C'est pourquoi cette augmentation des décharges de direction revêt un caractère absolument essentiel. A partir du
moment où les directeurs d'école auraient pleinement accepté la contrepartie qui leur serait demandée en matière
d'autorité (et seraient tenus de s'y conformer avec assiduité, condition
sine qua non du maintien de leur temps de décharge accru), il y a fort à parier qu'on
assisterait à une baisse — progressive mais continue — de la violence scolaire, à plus de comportements
respectueux, à une meilleure ambiance générale... Tous ces éléments qui se rejoignent et s'additionnent auraient un
impact extraordinairement positif sur la gestion des classes et le niveau scolaire de chacun puisque les capacités
de travail en sortiraient décuplées, soutenues en cela par une dynamique collective retrouvée. Or,
cette amélioration significative des conditions de vie à l'école rendrait enfin possible la programmation d'économies
budgétaires sans que le service public d'enseignement n'en pâtisse : moult postes (d'enseignants dépourvus de
classe ou prenant en charge très peu d'élèves) pourraient en effet être économisés du fait que les besoins en soutien
scolaire ou en encadrement renforcé auraient diminué.
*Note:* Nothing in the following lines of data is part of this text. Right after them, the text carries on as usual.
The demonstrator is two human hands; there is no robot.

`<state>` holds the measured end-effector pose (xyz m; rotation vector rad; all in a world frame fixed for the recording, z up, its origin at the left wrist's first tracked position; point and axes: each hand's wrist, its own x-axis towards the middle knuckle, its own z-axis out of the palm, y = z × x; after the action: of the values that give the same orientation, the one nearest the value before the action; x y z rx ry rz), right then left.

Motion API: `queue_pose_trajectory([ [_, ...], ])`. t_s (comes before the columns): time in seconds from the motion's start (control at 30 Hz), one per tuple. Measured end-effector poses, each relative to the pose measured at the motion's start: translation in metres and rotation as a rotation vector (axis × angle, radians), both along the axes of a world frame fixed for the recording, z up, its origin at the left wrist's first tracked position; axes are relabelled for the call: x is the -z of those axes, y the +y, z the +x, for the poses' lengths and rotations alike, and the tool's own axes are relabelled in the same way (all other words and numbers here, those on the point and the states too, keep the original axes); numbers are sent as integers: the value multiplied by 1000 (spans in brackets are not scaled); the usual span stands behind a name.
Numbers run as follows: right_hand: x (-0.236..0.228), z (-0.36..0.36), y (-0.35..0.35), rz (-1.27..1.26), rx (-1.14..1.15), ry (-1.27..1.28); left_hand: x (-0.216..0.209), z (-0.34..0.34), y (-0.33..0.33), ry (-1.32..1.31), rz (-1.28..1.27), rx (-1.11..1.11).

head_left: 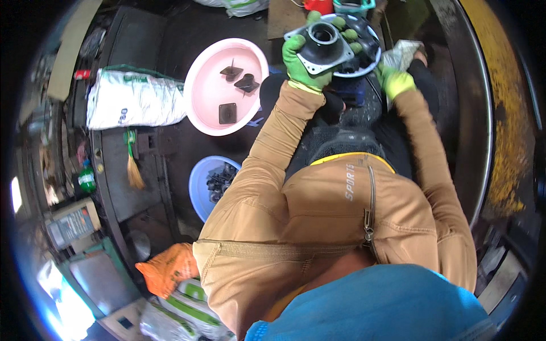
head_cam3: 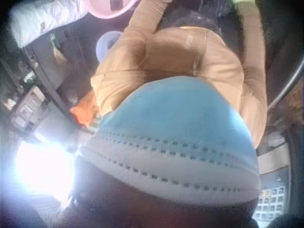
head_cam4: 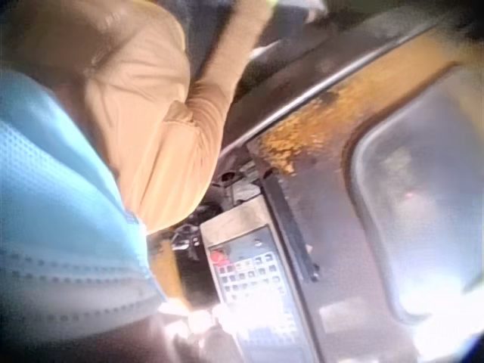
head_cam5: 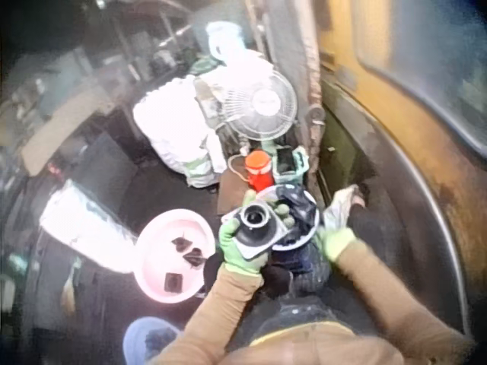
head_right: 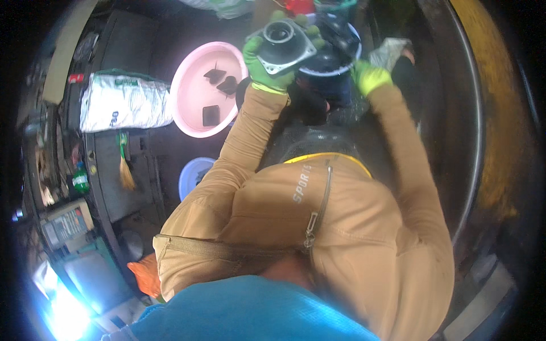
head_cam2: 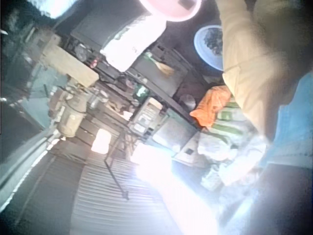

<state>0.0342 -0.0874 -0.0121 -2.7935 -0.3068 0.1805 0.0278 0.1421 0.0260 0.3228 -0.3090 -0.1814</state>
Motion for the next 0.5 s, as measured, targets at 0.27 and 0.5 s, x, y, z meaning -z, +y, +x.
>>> queue_pose_trajectory([
  [0.27,98,12,-26,264,-95,85,34,-34,89,207,103,-150],
  [0.5,107,33,-53,976,343,417,215,-215,289,1072,173,-922],
])
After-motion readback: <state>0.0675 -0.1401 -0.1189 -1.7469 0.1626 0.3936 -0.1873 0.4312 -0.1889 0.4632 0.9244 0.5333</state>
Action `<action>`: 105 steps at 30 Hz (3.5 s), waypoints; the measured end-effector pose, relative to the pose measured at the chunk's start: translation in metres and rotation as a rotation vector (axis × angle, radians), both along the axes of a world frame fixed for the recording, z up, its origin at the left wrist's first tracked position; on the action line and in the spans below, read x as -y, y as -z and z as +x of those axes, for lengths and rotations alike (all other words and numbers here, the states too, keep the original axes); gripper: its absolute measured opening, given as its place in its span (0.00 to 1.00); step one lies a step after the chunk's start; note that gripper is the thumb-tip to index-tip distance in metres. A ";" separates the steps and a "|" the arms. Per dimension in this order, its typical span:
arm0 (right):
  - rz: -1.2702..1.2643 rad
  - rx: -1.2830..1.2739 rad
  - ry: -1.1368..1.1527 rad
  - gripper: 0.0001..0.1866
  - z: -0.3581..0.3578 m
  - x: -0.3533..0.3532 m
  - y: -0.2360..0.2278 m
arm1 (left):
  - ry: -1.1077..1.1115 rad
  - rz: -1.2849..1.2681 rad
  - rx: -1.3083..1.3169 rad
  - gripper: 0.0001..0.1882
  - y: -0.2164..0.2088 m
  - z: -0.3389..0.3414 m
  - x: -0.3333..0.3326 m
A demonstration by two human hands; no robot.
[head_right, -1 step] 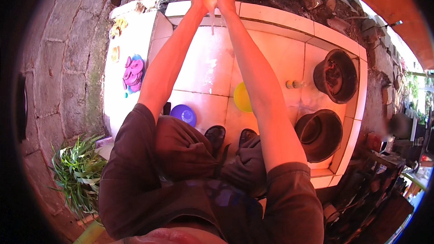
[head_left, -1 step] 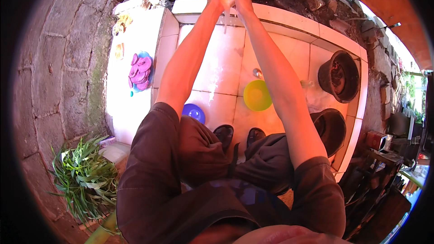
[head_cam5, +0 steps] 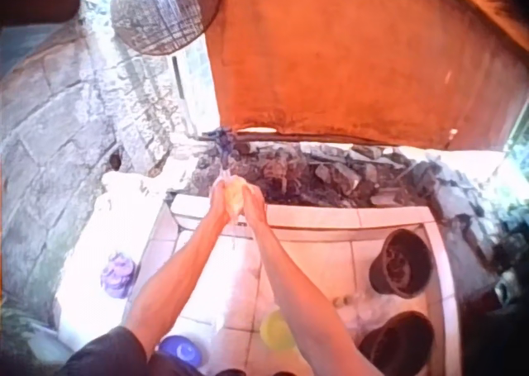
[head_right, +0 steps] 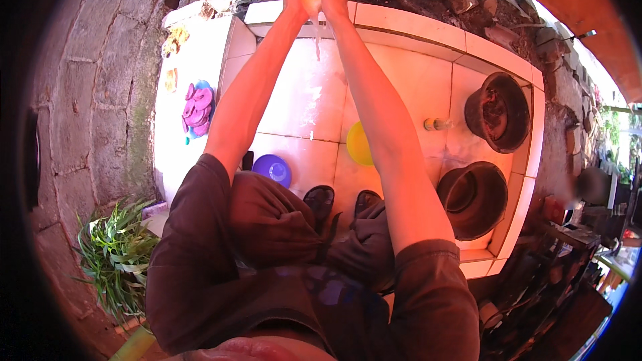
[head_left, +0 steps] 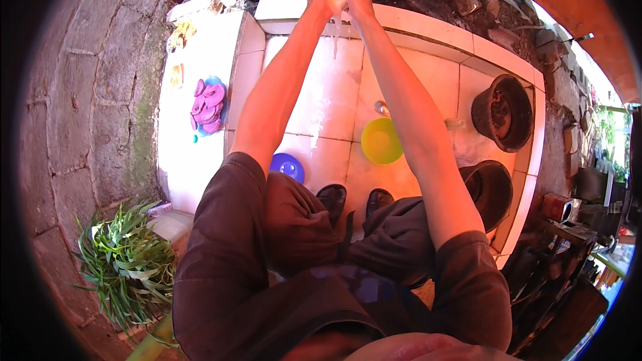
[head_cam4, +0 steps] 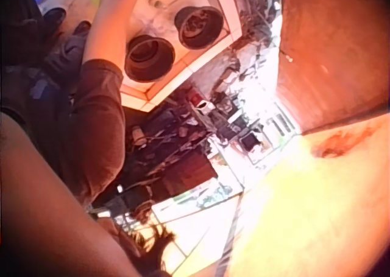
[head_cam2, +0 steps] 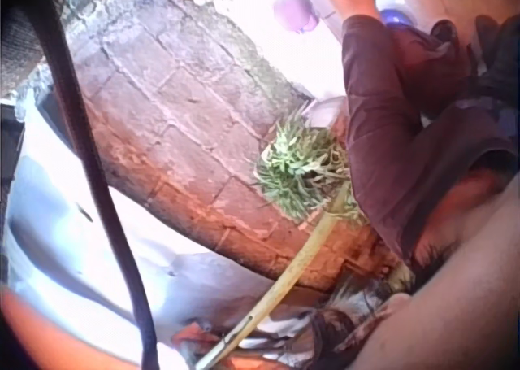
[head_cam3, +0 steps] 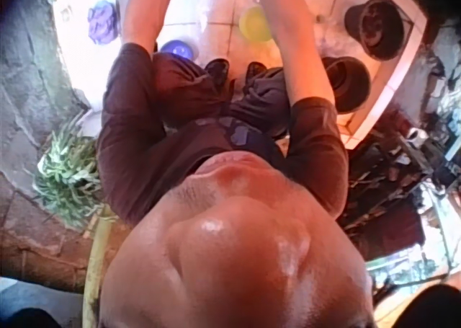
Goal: The person sits on a tiled floor and washes a green bowl and a purple bowl using a yellow sponge and running water from a tap. They scrub the bowls, rinse them, and place them aside.
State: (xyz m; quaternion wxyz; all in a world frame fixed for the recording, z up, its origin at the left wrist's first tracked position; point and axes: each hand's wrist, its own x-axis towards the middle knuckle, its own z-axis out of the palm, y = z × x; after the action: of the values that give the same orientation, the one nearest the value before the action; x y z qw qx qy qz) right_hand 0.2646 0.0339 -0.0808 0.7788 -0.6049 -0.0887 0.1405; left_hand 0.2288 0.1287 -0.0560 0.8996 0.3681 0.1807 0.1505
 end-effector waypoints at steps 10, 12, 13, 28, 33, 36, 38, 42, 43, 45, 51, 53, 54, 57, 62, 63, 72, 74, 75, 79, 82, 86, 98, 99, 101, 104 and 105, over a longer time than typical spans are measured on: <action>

Surtout, ce sont toutes ces dépenses sociales, sécuritaires,
judiciaires, bref, toutes ces dépenses structurelles en permanente augmentation que l'on pourrait enfin voir un
jour stagner, puis décroître, à condition d'avoir un peu de patience et de persévérance...
Si la logique du long terme pouvait donc l'emporter au moins une fois sur la logique du court terme, on pourrait ainsi
s'apercevoir que la dépense initiale qui consisterait à augmenter assez fortement les temps de décharge des directeurs
d'école (contre la contrepartie mentionnée) constituerait un investissement formidablement rentable
à tous points de vue et que nous y gagnerions tous en fin de compte(s).